» TASK ITEM: When you reach the line with "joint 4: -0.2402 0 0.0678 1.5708" in the data below, begin printing lines exactly, and stop once the line with "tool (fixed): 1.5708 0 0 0" has been printed.

== == ==

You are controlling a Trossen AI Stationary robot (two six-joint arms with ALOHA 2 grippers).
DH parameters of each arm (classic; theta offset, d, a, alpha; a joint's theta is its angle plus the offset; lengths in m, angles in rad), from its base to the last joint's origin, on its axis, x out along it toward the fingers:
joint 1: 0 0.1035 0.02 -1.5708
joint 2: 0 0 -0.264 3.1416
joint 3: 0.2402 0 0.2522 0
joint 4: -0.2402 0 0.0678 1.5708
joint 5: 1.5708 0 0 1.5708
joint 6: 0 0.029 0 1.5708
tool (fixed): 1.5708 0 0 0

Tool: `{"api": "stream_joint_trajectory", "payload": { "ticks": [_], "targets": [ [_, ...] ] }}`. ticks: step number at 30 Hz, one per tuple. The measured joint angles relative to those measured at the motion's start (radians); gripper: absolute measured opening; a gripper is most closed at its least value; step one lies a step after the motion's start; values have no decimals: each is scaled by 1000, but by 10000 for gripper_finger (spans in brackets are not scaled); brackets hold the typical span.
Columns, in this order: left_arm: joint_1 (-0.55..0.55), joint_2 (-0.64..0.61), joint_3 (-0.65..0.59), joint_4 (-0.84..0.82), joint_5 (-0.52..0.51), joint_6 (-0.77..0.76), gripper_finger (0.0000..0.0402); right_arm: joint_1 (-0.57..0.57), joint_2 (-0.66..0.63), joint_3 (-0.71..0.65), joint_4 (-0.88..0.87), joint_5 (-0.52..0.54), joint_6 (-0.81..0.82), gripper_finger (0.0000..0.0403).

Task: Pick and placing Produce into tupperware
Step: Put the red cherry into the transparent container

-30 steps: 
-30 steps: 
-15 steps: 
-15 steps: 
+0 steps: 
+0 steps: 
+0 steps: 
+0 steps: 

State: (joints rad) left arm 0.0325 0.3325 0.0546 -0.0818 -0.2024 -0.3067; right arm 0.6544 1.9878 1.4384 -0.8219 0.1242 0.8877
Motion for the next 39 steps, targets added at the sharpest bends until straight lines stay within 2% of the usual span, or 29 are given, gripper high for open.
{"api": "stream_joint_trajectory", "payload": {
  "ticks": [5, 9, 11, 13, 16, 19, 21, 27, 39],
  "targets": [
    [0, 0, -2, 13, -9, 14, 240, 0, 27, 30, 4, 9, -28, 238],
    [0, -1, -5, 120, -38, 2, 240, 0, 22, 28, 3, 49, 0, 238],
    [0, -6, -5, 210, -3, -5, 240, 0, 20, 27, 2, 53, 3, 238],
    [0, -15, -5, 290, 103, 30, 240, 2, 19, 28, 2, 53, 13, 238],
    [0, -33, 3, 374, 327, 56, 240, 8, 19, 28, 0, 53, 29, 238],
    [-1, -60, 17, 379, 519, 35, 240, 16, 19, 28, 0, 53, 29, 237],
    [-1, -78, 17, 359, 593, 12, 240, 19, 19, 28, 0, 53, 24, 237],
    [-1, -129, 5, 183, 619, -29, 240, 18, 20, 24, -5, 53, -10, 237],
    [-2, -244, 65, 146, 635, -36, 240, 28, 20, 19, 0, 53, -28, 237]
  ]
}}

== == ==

» RESULT BELOW:
joint 4: -0.2402 0 0.0678 1.5708
joint 5: 1.5708 0 0 1.5708
joint 6: 0 0.029 0 1.5708
tool (fixed): 1.5708 0 0 0

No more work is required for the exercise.